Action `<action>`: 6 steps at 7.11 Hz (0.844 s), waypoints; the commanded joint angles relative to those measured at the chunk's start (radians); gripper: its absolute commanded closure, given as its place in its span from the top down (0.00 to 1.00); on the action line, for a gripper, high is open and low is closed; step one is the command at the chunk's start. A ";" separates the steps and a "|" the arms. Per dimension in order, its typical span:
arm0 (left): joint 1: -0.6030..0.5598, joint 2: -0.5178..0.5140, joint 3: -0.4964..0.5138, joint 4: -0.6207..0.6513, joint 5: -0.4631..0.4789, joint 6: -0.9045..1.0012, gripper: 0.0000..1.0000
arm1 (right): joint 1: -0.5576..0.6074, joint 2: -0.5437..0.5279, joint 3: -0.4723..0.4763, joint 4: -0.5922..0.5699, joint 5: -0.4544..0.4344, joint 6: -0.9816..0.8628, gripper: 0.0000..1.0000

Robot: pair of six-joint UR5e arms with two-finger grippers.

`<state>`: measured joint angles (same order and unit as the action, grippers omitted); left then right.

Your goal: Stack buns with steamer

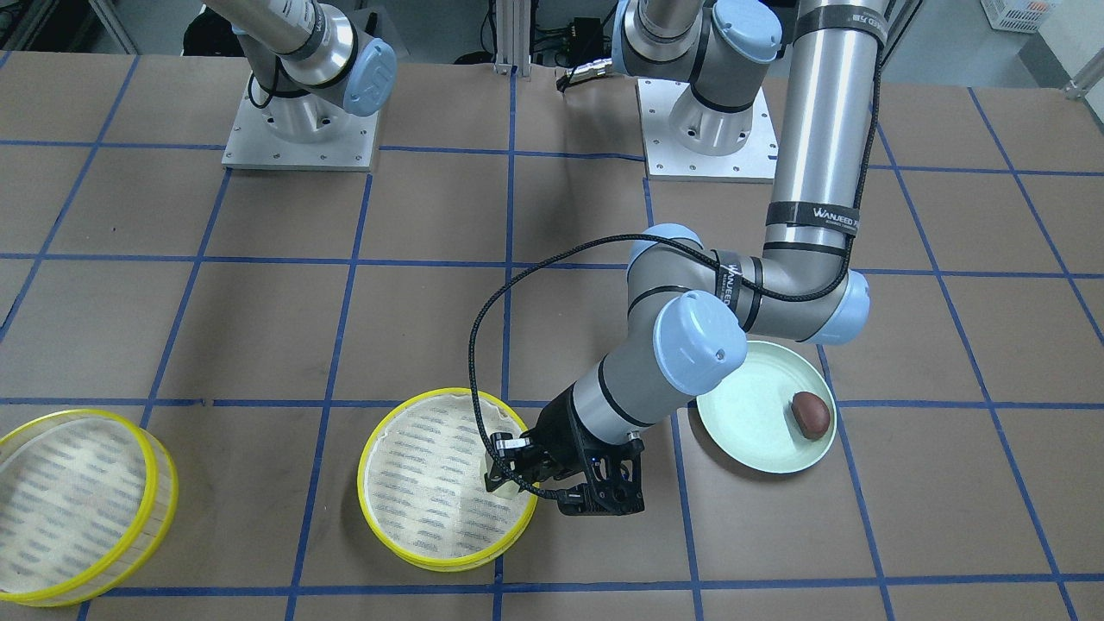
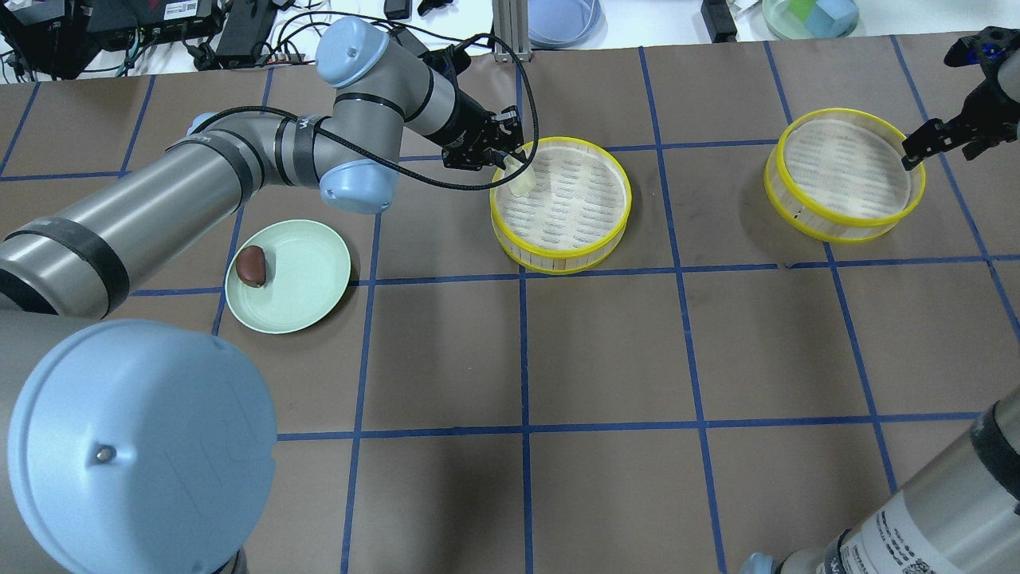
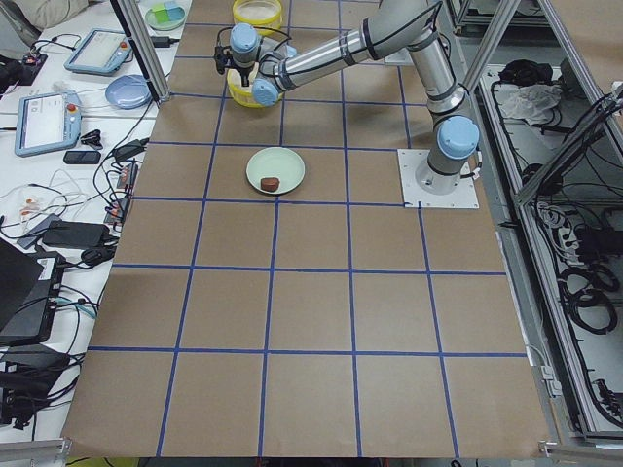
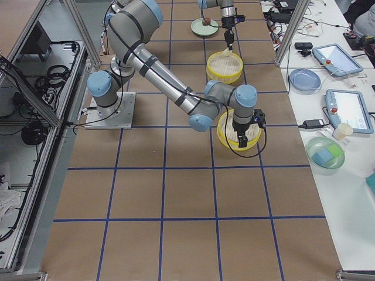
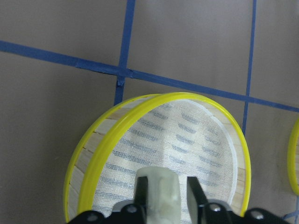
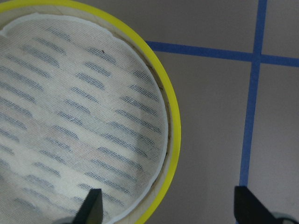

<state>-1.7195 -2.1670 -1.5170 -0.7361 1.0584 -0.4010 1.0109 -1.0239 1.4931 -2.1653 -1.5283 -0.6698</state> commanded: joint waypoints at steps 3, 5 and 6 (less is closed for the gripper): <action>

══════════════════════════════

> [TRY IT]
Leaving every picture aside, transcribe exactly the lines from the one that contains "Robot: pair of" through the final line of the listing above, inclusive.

> [COMPLETED EXERCISE]
Robot: pair of six-joint UR5e arms with two-finger grippers.

`<state>`: measured joint angles (same order and unit as the action, grippers omitted); left then right.

Your goal: Stack buns with steamer


<state>-1.7195 -2.1670 -1.5170 -0.7361 1.0584 -0.4010 1.0109 -1.0239 1.4931 -2.1653 -1.5283 -0.6698</state> commanded: joint waypoints at steps 3, 5 and 6 (less is closed for the gripper): <action>

With this, the exercise has been completed.